### Brief
Please report every line in the entries that contains the string "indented".

= = =

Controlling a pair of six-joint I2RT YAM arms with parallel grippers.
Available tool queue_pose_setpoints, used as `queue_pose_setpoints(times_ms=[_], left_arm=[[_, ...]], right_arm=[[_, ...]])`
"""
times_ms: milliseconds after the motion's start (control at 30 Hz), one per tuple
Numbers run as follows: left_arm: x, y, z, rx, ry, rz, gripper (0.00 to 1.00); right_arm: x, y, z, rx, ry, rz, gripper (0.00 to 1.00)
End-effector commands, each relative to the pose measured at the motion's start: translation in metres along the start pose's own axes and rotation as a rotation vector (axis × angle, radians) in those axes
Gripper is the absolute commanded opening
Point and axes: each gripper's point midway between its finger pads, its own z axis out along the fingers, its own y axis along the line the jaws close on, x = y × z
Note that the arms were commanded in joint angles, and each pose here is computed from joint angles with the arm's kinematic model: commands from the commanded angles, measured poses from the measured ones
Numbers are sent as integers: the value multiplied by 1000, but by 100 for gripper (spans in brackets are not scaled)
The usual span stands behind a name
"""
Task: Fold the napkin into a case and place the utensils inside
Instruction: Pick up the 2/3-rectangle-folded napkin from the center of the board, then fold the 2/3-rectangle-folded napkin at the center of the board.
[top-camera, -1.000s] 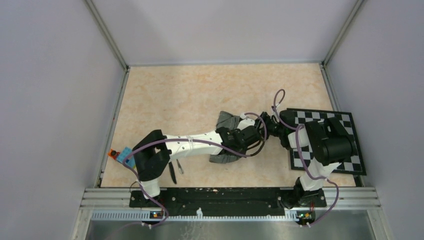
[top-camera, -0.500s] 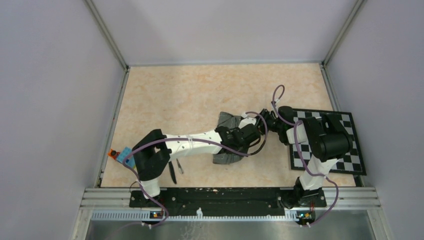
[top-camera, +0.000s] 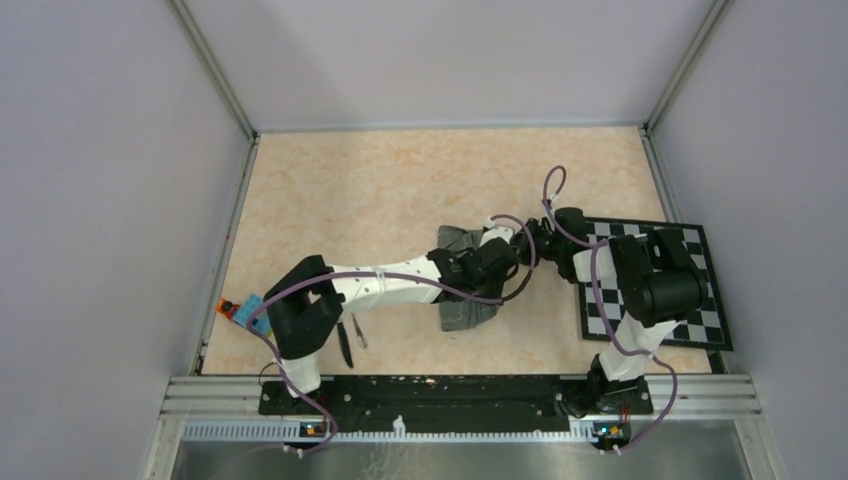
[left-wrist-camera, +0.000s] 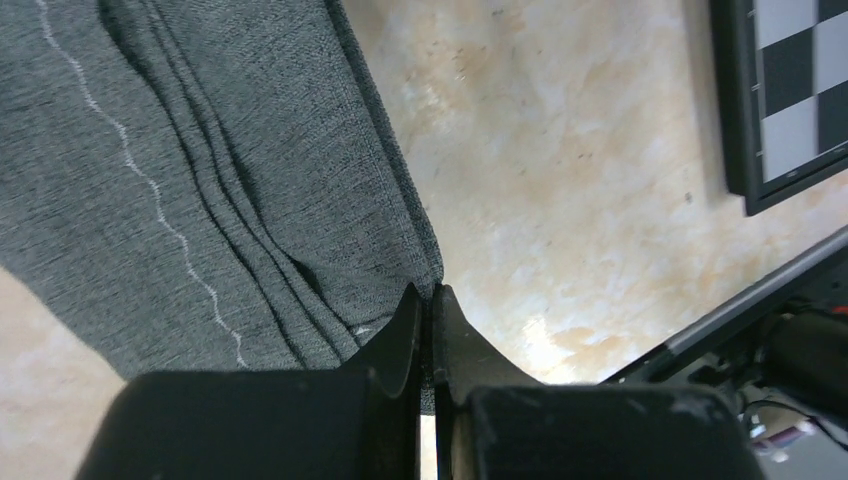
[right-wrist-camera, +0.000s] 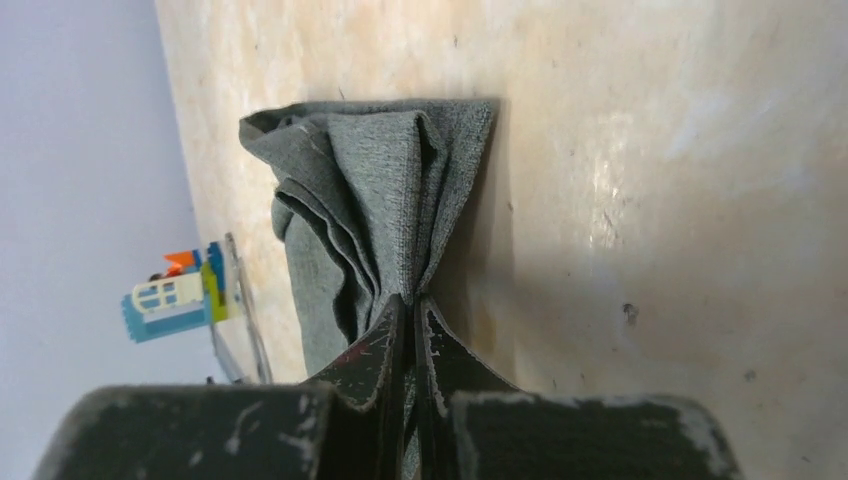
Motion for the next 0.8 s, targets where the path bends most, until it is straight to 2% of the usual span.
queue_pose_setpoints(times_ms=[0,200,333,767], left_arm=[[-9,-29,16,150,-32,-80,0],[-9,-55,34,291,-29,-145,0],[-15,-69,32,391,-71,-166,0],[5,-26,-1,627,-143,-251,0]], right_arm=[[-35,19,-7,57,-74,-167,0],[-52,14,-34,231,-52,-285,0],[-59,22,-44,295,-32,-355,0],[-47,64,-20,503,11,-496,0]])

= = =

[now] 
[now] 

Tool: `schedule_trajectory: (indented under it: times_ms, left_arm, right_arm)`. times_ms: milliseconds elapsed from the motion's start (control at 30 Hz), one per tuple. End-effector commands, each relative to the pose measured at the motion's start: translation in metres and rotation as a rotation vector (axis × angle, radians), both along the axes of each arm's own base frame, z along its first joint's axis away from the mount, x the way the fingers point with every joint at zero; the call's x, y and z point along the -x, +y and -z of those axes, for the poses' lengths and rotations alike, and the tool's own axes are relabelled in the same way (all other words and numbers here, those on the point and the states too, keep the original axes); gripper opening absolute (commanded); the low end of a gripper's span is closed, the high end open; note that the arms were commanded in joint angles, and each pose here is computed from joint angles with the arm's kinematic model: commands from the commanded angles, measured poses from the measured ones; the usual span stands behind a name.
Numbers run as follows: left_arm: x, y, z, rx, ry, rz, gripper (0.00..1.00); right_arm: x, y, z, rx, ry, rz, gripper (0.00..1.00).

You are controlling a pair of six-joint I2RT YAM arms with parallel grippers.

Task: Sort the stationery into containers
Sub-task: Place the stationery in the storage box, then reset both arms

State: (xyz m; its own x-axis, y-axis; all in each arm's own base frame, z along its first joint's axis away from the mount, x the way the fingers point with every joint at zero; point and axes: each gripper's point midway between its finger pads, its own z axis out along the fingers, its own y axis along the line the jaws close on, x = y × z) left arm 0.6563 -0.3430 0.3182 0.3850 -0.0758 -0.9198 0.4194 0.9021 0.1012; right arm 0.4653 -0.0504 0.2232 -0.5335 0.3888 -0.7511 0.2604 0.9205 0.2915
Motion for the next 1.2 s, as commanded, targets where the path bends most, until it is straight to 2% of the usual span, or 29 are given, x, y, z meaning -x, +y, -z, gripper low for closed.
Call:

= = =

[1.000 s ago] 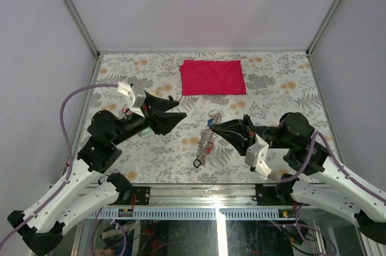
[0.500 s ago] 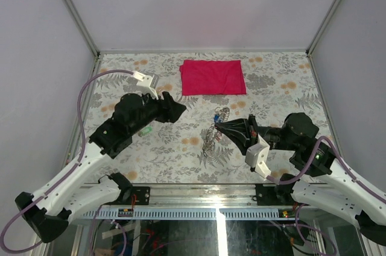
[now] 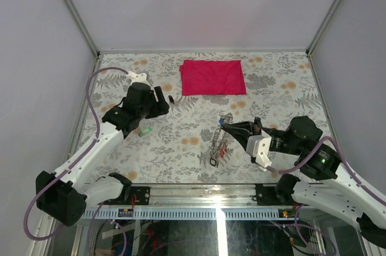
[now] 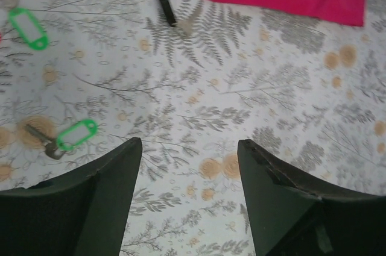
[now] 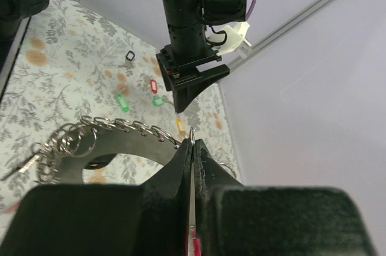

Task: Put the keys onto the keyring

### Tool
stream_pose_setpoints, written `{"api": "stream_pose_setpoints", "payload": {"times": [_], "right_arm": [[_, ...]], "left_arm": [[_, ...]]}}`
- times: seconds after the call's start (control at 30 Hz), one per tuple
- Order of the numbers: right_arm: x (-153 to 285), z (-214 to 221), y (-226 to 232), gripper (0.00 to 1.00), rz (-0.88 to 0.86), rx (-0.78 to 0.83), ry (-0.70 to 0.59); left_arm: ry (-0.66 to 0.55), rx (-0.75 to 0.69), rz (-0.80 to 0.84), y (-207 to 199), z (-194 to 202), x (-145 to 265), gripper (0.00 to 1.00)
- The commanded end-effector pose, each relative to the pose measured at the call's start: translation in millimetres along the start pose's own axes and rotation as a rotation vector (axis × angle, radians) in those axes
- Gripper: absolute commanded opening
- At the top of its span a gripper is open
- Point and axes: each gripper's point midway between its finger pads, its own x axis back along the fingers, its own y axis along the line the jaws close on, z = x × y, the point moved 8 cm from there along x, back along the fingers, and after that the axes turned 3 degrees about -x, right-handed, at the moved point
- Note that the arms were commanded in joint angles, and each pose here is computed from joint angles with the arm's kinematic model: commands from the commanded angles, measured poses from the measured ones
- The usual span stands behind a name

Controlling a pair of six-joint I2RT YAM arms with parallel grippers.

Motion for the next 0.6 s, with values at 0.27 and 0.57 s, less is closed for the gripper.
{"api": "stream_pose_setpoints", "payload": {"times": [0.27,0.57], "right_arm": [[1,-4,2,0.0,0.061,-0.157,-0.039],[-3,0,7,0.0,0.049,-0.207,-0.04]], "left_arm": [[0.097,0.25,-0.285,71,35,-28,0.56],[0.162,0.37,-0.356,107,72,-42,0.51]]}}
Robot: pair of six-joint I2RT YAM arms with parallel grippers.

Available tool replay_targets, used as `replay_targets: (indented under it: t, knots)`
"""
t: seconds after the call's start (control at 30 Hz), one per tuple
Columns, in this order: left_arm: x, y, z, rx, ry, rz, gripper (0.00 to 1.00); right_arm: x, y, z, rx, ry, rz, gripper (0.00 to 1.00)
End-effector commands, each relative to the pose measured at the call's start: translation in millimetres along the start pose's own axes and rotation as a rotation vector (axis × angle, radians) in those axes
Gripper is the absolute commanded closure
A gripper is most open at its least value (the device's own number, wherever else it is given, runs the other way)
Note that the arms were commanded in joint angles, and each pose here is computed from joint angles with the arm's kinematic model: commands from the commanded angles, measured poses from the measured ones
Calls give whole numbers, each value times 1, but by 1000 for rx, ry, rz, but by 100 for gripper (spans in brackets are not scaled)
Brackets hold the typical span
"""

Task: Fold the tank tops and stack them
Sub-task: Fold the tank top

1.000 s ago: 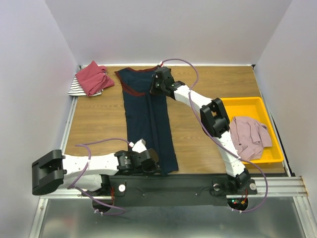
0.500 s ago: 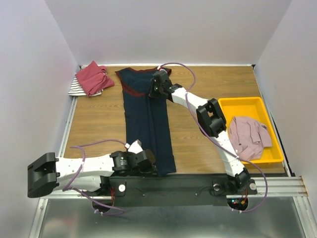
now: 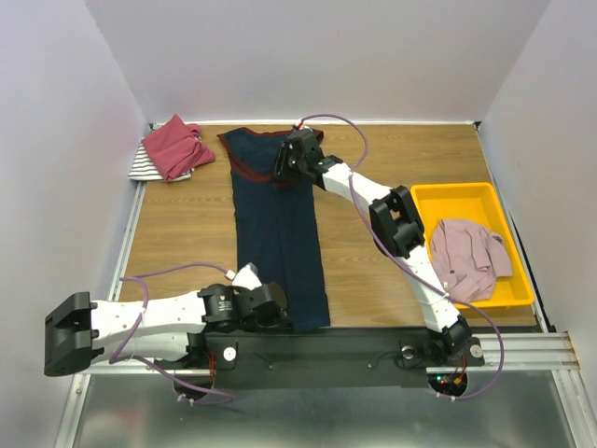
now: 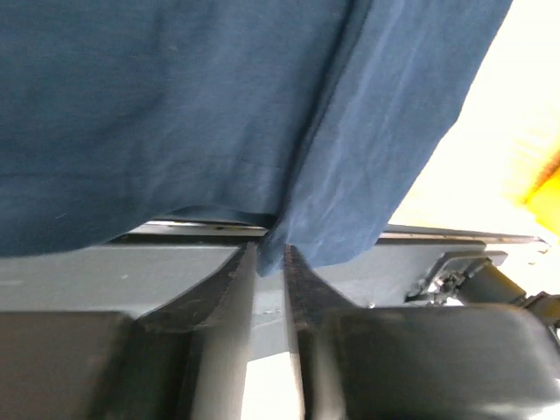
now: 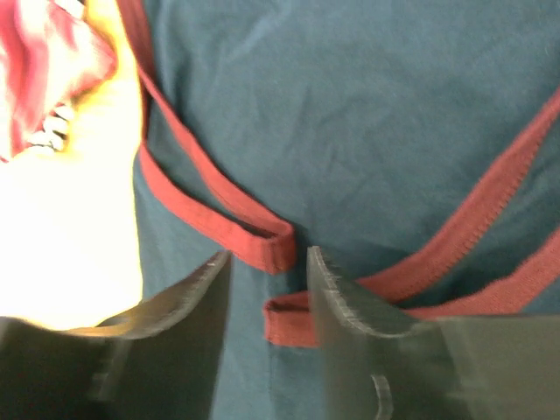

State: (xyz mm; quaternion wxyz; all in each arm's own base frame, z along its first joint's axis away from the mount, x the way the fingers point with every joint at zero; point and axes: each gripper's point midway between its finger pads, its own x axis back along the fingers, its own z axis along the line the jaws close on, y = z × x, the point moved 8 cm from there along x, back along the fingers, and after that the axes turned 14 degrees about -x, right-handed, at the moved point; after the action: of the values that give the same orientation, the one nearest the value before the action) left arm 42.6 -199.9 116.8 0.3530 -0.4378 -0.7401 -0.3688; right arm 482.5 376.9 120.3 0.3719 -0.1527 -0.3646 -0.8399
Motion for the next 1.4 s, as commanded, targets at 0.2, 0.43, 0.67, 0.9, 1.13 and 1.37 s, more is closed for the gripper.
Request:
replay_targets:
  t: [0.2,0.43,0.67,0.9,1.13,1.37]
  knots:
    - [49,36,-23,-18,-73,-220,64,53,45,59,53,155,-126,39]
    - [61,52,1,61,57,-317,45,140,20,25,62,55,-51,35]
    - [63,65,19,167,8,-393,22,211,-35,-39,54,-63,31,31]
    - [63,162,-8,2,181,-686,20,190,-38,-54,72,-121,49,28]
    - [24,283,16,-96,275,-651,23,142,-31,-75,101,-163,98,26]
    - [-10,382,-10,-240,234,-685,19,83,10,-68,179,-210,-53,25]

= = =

### Finished exercise
Tool: `schedule_trajectory: (indented under it: times_ms, left_arm, right_arm)`. times_ms: milliseconds elapsed from the motion's start (control at 30 Hz), one per tuple. End-effector commands, each relative to the pose measured at the motion's start: translation in metres and rotation as a rotation vector (axis × angle, radians), both along the axes of each arm's own base frame, z along its first joint's axis away from the mount, x the way the fingers point with every joint at zero; the call's x, y and z point along the -x, +y and -z of those axes, for the poses' lengths and rotations alike, and the tool's own axes are relabelled in the same way (all other words and numbers here, those on the point and the states too, keep the original axes); gripper opening absolute (commanded); the low end of a gripper's span is closed, the high end open; note that the arms were commanded in joint angles, and each pose here is computed from joint angles with the arm's kinematic model: commands from the commanded angles, measured poses from the measured ones; the usual span stands behind a name.
Available tool replay_targets, used as `replay_targets: (indented under it: t, knots)`

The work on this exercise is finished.